What's the /g/ approved way to deal with storing, backing up and making available ~10 TB of data?
NAS?
Linux server?
Windows Server 2003 FTP
>>60743979
a raspberry pi + usb hub + sata to usb adapter
yeah, /g/ is fucking retarded, just like you. you could at least mention what kind of data you want to store, how important the data and redundancy are for you, what kind of backups you actually want, specify what you mean by
>making available
etc etc
ZFS SAN running on FreeBSD with fibre-channel interconnects. Make sure you mirror your pool at least twice.
>>60744097
available over network connection
they're a collection of hard drives i've filled up with data over the past decade or so
>>60743979
Put it in the cloud since you're a good boy and have nothing to hide
>>60744203
>available over network connection
how many users, how do you plan to make them available (nfs, dlna, sftp, ..... ) what other operating systems and devices in your network should be able to access it, ...
what's your netwokr infrastructure, what kind of network speed do you want / need ?
>they're a collection of hard drives i've filled up with data over the past decade or so
do you want to keep them or get new drives ?

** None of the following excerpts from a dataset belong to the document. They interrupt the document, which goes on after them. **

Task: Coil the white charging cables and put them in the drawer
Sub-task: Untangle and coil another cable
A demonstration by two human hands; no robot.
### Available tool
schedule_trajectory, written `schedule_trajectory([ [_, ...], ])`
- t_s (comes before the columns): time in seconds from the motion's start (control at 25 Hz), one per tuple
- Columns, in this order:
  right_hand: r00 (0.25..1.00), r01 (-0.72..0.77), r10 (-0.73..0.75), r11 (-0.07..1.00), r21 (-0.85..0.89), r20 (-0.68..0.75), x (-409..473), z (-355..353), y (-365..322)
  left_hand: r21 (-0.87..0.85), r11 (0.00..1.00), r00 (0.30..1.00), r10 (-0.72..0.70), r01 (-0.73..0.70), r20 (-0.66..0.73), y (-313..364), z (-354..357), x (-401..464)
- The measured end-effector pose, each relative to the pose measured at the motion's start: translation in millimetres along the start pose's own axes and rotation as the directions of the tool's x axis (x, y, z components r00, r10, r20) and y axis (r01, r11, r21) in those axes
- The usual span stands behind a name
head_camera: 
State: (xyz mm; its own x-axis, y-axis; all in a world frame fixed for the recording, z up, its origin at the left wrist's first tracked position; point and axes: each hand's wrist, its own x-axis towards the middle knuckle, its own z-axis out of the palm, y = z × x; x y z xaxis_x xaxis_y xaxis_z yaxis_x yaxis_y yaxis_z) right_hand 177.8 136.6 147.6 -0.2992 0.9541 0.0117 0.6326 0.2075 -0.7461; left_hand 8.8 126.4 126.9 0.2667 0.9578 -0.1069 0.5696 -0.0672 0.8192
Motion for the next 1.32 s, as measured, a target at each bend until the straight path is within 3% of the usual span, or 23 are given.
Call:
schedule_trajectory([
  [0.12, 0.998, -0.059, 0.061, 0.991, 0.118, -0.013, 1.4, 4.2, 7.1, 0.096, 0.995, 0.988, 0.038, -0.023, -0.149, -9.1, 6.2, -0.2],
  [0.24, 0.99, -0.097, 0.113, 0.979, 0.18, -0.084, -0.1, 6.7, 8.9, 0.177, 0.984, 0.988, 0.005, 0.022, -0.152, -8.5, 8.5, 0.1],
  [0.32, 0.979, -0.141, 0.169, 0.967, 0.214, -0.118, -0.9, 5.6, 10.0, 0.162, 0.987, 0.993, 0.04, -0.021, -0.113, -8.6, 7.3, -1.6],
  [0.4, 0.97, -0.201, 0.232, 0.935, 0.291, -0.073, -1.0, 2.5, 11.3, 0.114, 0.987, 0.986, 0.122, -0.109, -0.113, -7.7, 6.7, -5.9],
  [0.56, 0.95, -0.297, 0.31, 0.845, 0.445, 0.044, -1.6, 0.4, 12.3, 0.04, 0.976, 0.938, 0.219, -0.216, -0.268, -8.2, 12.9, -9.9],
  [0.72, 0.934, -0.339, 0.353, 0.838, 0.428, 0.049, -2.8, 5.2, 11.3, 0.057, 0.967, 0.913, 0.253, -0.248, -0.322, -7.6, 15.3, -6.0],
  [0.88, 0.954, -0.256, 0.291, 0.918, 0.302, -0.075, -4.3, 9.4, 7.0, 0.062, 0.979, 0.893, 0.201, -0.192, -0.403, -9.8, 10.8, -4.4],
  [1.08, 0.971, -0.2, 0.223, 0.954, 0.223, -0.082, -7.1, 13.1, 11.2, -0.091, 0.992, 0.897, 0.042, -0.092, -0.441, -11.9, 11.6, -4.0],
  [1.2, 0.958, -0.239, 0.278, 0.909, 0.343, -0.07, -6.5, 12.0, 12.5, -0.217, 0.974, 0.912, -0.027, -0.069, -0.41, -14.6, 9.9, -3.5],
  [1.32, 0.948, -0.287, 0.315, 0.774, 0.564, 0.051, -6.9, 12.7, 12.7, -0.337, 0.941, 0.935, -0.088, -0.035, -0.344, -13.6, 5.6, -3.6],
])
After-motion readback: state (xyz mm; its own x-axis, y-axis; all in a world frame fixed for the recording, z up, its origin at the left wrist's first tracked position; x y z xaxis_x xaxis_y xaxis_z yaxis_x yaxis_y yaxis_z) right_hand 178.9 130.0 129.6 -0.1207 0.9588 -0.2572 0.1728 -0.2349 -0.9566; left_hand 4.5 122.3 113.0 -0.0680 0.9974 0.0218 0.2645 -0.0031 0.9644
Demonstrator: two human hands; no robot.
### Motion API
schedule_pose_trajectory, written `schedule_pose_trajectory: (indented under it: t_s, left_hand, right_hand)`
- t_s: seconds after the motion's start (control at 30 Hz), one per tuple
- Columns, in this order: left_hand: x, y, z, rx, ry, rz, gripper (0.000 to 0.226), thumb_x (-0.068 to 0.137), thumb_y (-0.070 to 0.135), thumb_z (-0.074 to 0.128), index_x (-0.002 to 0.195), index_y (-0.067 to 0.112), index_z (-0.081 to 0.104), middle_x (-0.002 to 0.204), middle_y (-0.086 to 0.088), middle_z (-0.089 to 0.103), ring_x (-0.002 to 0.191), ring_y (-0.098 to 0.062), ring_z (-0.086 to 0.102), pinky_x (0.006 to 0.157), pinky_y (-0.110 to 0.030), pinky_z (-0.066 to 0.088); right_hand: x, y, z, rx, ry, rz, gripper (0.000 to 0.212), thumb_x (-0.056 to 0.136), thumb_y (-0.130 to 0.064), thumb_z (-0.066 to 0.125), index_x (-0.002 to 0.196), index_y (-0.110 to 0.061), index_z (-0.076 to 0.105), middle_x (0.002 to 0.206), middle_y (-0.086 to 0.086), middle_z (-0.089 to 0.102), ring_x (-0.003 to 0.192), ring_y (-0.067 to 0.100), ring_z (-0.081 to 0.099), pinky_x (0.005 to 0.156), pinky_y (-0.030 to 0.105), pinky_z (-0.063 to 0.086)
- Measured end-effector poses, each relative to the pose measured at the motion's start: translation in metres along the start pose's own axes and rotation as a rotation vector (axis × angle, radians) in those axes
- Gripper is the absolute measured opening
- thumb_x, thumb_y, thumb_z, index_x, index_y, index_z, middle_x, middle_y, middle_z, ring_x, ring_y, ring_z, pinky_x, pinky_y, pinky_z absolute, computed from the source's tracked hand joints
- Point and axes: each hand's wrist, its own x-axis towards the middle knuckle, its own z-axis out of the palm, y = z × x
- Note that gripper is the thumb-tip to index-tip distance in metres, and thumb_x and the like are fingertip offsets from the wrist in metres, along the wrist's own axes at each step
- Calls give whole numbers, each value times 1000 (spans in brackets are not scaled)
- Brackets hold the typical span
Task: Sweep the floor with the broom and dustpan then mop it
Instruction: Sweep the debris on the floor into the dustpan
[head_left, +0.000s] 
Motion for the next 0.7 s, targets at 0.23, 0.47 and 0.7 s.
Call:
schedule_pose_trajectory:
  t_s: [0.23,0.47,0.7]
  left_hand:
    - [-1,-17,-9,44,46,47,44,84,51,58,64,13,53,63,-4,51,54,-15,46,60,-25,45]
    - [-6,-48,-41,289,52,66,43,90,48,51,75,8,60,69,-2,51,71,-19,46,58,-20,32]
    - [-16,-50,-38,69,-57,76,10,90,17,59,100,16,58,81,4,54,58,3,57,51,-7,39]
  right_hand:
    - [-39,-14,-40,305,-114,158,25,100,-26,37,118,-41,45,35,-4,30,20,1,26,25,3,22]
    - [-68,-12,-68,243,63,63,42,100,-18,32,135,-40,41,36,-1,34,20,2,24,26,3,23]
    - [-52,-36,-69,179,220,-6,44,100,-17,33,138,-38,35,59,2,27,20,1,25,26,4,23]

how many drivers ? how / where do you want to back the data from the drives, or are they the backup ?
dropbox
>>60744276
1 user
home network, so either 100Mbps or 1gbps wired ethernet with a single router.
>>60744309
so you basically just want to make the harddisks available on the network, nothing fancy ?
whats your budget ?
>>60743979
What kind of 10TB of data?
Share with us what you're storing there, senpai.
>>60744438
yes.
whatever makes the most sense, but preferably under a few grand
>>60745160
if that's really all you want to do:
just get the board with the most SATA ports you can find, pick some low power cpu, 4-8 gb ram, a case with enough space for your harddisks and not the cheapest PSU and set up debian.
or if you have an some old computers lying around, just use one of them: your requirements are literally nothing.
8 TB Video + 2 TB Audio
I want to run a Plex and Kodi so I can stream music and movies to my phone and smart TV and some Windows computers in the house + one Linux machine.
So I need it to be able to stream 4K and downconvert to 720p for plex on my phone at work
and it needs to be able to seed most of the data and be able to encode BD to MKV in reasonable time.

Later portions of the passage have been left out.